--- WHAT IS NEEDED ---
If a line in the data holds the string "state", list it.

--- THE DATA ---
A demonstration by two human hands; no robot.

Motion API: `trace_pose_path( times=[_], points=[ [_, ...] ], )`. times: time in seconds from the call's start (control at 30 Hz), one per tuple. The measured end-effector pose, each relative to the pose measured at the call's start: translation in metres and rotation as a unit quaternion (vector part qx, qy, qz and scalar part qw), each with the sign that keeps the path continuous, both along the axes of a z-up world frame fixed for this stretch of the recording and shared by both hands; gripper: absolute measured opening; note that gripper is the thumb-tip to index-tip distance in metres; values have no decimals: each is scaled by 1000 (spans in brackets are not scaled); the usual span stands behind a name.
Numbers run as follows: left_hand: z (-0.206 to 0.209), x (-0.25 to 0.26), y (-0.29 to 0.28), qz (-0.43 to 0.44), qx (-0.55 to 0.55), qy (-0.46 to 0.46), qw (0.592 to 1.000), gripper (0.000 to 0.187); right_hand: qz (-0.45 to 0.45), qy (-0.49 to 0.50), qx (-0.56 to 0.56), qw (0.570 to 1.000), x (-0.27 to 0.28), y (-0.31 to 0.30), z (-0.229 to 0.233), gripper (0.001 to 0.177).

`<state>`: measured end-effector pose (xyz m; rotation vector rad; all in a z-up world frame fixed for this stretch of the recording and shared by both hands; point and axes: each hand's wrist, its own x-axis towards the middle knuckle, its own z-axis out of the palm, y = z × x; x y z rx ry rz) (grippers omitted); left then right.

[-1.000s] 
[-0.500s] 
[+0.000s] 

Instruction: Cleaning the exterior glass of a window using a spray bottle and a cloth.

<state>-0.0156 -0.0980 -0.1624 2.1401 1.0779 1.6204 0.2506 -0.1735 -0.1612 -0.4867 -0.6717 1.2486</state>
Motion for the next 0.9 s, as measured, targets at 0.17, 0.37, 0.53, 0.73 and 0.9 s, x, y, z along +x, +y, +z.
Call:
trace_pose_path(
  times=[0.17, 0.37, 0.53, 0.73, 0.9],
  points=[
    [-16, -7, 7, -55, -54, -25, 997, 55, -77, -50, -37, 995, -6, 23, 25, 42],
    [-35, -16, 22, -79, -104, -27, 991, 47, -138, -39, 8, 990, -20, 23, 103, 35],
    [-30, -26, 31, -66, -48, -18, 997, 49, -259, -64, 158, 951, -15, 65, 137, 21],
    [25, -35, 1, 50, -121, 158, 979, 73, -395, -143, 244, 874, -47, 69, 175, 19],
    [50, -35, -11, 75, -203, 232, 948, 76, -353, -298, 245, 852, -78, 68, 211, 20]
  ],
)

--- WRITTEN RESPONSE ---
`<state>`: measured end-effector pose (xyz m; rotation vector rad; all in a z-up world frame fixed for this stretch of the recording and shared by both hands; point and axes: each hand's wrist, its own x-axis towards the middle knuckle, its own z-axis out of the palm, y = z × x; x y z rx ry rz) (grippers omitted); left then right.
<state>-0.0156 -0.0980 -0.1624 2.1401 1.0779 1.6204 0.2506 -0.1735 -0.1612 -0.4867 -0.6717 1.2486</state>

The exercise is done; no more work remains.